YOUR TASK. Copy out all of the data below with no alterations.

-------- DATA EXTRACT --------

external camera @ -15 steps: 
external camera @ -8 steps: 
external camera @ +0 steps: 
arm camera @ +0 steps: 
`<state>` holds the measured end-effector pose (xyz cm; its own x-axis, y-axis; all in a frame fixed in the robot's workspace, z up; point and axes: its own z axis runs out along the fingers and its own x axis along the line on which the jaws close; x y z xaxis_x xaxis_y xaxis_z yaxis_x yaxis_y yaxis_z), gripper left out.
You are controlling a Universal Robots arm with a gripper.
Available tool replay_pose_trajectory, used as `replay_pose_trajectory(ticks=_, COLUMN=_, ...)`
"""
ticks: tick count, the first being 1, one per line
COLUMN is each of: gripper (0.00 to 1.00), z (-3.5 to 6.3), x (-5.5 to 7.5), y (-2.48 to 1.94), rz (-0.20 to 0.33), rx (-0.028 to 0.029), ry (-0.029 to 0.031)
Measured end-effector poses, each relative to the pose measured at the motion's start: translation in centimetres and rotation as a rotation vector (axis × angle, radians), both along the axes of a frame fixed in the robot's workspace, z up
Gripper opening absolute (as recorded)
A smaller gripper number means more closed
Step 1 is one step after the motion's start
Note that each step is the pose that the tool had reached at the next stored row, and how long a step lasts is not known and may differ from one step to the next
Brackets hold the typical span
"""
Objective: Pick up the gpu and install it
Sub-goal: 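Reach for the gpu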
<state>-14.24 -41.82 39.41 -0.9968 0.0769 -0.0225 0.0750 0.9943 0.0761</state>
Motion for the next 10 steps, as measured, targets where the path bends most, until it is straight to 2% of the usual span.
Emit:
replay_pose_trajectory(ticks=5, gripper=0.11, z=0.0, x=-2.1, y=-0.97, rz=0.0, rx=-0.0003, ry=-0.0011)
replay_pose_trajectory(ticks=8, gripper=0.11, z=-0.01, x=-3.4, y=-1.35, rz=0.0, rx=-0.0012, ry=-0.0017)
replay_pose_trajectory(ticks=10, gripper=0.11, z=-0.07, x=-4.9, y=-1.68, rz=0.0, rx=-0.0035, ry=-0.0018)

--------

EXPECTED OUTPUT.
external camera @ -15 steps: 
external camera @ -8 steps: 
external camera @ +0 steps: 
arm camera @ +0 steps: 
`<state>` holds the measured end-effector pose (xyz cm; its own x-axis, y-axis; all in a frame fixed in the robot's workspace, z up; point and axes: its own z axis runs out along the fingers and its own x axis along the line on which the jaws close; x y z xaxis_x xaxis_y xaxis_z yaxis_x yaxis_y yaxis_z), gripper left out.
You are controlling a Universal Robots arm with a gripper.
Available tool replay_pose_trajectory, used as `replay_pose_trajectory(ticks=_, COLUMN=_, ...)`
"""
ticks: tick count, the first being 1, one per line
COLUMN is each of: gripper (0.00 to 1.00), z (-3.5 to 6.3), x (-5.5 to 7.5), y (-2.48 to 1.94), rz (-0.20 to 0.33), rx (-0.028 to 0.029), ry (-0.029 to 0.031)
Measured end-effector poses, each relative to the pose measured at the motion's start: translation in centimetres and rotation as a rotation vector (axis × angle, radians), both along the axes of a frame fixed in the robot's workspace, z up
Gripper opening absolute (as recorded)
A smaller gripper number means more closed
Step 1 is one step after the motion's start
Note that each step is the pose that the tool had reached at the next stored row, and how long a step lasts is not known and may differ from one step to the next
Brackets hold the typical span
"""
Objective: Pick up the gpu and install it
Sub-goal: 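Reach for the gpu
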<state>-14.24 -41.82 39.41 -0.9968 0.0769 -0.0225 0.0750 0.9943 0.0761</state>
Motion for the next 10 steps, as measured, targets where the path bends most, until it is straight to 2% of the usual span.
Emit:
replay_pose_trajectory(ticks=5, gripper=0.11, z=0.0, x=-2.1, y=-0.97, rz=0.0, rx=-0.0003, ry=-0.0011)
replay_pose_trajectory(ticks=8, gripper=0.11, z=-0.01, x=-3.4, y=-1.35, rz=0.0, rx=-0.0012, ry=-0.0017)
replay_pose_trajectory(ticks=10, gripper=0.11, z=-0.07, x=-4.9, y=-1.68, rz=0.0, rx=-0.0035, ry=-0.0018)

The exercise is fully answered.